• **What is being asked**: Without including any image, retype the records word for word.

• **Data to examine**:
────────────────

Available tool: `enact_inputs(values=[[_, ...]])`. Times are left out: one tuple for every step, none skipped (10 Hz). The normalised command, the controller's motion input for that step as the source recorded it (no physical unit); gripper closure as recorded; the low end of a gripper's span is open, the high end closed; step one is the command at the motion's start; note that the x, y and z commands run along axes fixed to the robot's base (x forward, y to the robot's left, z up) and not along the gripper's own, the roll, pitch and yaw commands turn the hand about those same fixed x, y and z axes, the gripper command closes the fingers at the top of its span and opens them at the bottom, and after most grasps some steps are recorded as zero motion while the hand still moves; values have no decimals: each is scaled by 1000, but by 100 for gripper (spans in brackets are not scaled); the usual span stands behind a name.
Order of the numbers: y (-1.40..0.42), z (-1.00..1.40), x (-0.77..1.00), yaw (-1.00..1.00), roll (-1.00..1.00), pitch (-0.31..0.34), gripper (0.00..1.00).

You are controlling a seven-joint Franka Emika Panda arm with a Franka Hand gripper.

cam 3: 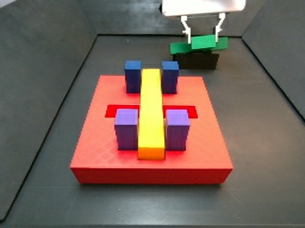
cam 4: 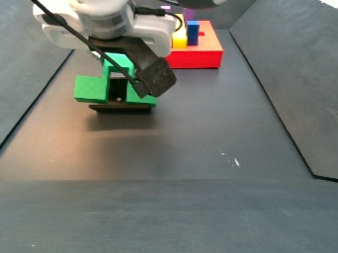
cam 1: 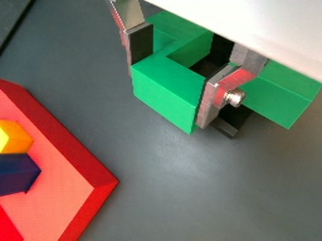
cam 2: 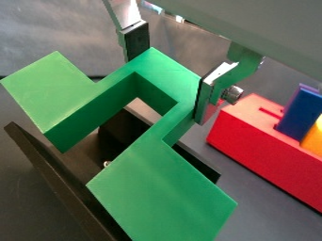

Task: Pick up the green object. Move up. Place the green object on the fixture. Regrasp the green object. Move to above the board. Insert the green object.
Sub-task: Place the green object on the fixture.

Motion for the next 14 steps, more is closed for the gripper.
enact_inputs(values=[[0, -17, 131, -183, 214, 369, 100], [0, -17, 74, -143, 120, 263, 100], [0, -51, 66, -106, 6, 166, 100], [-11, -83, 54, -106, 0, 123, 100], [-111, -171, 31, -134, 0, 146, 100], [-80, -143, 26, -154, -20, 200, 100], [0, -69, 0, -143, -163, 103, 100], [0, -66, 17, -111, -37, 146, 100], [0, -129, 14, -80, -11, 154, 100], [0, -109, 71, -31, -37, 154, 100], [0, 0, 0, 0, 14, 0, 100], [9, 0, 0, 0, 46, 0, 100], [29, 0, 0, 0, 34, 0, 100], [0, 0, 0, 0, 0, 0, 0]])
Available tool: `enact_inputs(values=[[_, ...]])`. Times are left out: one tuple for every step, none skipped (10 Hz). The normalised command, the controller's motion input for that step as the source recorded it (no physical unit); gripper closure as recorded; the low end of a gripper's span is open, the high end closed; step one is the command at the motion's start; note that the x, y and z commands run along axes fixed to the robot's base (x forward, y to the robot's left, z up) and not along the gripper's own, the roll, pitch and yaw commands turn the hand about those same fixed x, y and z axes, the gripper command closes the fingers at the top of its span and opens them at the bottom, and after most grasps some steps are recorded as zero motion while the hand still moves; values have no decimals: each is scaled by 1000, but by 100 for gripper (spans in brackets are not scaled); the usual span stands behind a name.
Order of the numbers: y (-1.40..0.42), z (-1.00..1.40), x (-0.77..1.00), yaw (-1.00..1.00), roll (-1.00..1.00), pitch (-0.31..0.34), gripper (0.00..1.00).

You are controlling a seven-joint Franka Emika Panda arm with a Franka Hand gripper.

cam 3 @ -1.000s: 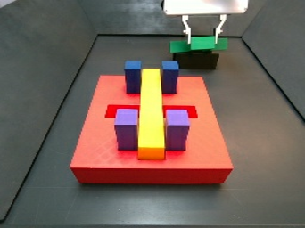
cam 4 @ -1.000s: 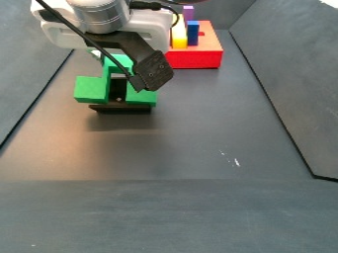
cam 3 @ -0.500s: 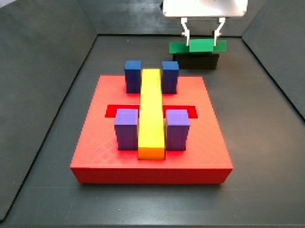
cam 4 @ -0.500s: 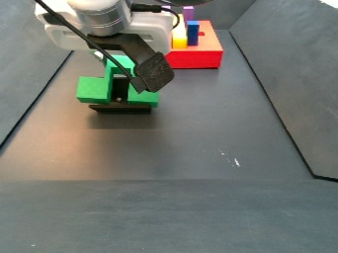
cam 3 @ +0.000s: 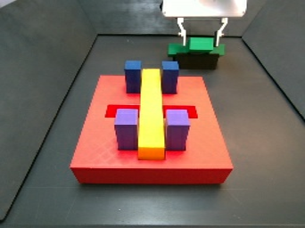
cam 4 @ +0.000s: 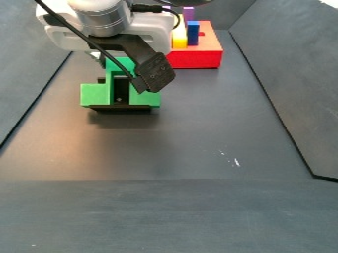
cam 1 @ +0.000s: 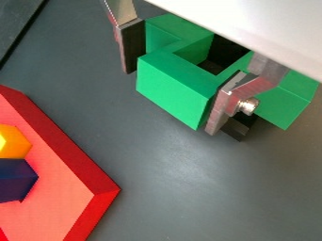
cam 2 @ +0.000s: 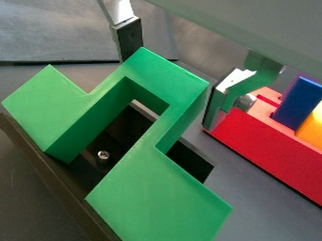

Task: Pick up the green object. Move up. Place the green object on the fixture. Regrasp the green object. Move to above the board. Insert the green object.
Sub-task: Regrasp the green object.

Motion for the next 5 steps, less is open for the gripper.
enact_inputs(values=[[0, 0, 23, 0, 0, 0, 0], [0, 6, 86, 0, -37, 0, 0], [134, 237, 157, 0, -217, -109, 0], [206, 440, 74, 0, -366, -269, 0], [223, 469, 86, 0, -357, -260, 0]])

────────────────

• **The answer**:
Available tool: `enact_inputs(values=[[_, ...]])`. Times are left out: one tuple for every step, none skipped (10 Hz). The normalised command, the controller's motion input for that step as the source recorded it (no physical unit); gripper closure as recorded; the low end of a gripper's span is open, the high end closed; step one is the command at the motion's start; note that the x, y and z commands run along axes fixed to the robot's base (x forward, y to the robot's left, z up) and not along the gripper's own, the roll, pitch and yaw commands turn the hand about those same fixed x, y and z axes, the gripper command closes the fingers at the top of its span and opens them at the bottom, and after most grasps some steps are recorded as zero motion while the hand still moves; values have no decimals: each is scaled by 1000, but by 100 for gripper (spans in brackets are not scaled); the usual span stands behind a name.
Order of the numbers: y (-1.40..0.42), z (-1.00..1.40), x (-0.77..1.00), yaw (-1.00..1.00), roll (-1.00..1.00), pitch (-0.31..0.34), gripper (0.00..1.00).

You are controlling a seven-joint Franka Emika Panda arm with a Franka Hand gripper.

cam 3: 
cam 4: 
cam 1: 
cam 2: 

Task: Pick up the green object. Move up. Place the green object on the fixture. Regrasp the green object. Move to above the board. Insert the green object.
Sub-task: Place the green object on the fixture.

Motion for the next 14 steps, more is closed for the gripper.
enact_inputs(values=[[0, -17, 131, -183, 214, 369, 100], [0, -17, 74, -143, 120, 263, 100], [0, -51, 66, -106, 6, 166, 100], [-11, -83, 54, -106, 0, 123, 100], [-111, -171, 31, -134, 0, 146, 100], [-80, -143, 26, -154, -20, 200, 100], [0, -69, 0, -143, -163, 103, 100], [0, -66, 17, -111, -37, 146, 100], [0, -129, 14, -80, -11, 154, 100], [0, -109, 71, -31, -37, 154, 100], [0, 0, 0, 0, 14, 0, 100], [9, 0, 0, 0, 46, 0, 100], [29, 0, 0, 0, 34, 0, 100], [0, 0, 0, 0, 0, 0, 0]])
Available tool: `enact_inputs(values=[[_, ...]])`. Times are left out: one tuple for every step, none skipped (10 Hz). The normalised command, the controller's motion input for that step as the source recorded it (no physical unit); gripper closure as recorded; the low end of a gripper's span is open, the high end closed; step one is the command at the motion's start; note that the x, y and z commands run along axes fixed to the robot's base (x forward, y to the robot's left, z up) and not along the gripper's own, the roll, pitch and yaw commands turn the hand about those same fixed x, y and z axes, the gripper command closes the fingers at the top of its span and opens them at the bottom, and after most grasps some steps are recorded as zero motion while the hand still moves; values have no decimals: each is scaled by 1000, but by 100 for gripper (spans in brackets are not scaled); the usual span stands behind a name.
Order of the numbers: y (-1.40..0.42), z (-1.00..1.40), x (-0.77..1.00), yaw (-1.00..1.00), roll (-1.00..1.00), pitch (-0.31..0.34), gripper (0.00..1.00).

You are controlling a seven-joint Franka Emika Panda arm with a Franka Hand gripper.

cam 3 @ -1.000s: 
cam 4 @ -1.000s: 
cam 3 @ -0.500s: 
cam 4 @ -0.500s: 
cam 3 @ +0.000s: 
cam 4 @ +0.000s: 
cam 1 @ +0.000s: 
cam 2 @ +0.000s: 

Task: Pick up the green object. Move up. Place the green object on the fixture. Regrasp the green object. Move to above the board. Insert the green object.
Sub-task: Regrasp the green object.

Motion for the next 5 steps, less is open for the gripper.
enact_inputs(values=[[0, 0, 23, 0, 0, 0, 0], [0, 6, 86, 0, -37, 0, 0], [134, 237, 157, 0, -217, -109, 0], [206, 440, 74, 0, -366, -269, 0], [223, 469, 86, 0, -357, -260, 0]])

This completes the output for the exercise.